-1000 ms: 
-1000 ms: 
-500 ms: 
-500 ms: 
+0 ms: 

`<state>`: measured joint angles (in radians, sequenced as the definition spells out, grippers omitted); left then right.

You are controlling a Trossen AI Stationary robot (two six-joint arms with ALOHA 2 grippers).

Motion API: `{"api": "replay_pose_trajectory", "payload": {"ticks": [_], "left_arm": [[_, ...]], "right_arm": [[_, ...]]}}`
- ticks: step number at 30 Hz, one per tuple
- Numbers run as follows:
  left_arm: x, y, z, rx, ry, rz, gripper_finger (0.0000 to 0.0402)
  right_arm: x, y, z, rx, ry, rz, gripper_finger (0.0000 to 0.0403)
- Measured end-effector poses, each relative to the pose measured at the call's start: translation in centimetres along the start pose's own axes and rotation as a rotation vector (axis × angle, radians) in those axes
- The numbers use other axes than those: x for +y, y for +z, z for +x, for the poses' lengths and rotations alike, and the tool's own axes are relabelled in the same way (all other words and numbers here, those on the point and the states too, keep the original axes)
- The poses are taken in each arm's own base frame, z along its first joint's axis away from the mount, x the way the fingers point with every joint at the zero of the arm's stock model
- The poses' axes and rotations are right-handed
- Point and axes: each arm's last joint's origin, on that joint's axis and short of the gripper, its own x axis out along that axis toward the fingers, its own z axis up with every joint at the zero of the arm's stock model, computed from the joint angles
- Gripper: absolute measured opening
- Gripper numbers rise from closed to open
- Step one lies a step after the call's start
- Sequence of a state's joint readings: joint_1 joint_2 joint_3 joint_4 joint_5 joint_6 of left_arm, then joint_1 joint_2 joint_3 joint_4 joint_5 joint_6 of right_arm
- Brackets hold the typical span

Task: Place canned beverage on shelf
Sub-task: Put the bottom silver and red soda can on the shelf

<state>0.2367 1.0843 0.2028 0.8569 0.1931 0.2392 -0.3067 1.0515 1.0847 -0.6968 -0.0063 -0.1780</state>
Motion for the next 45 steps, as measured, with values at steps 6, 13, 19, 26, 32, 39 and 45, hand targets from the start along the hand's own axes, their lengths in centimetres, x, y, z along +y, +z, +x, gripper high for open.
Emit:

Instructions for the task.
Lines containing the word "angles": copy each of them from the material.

Result for this exercise.
`<state>`: measured joint angles (in radians, sequenced as the definition spells out, grippers omitted); left then right.
- Point and axes: each arm's last joint's origin, on that joint's axis and short of the gripper, its own x axis out along that axis toward the fingers, its own z axis up with every joint at the zero of the arm's stock model, computed from the joint angles

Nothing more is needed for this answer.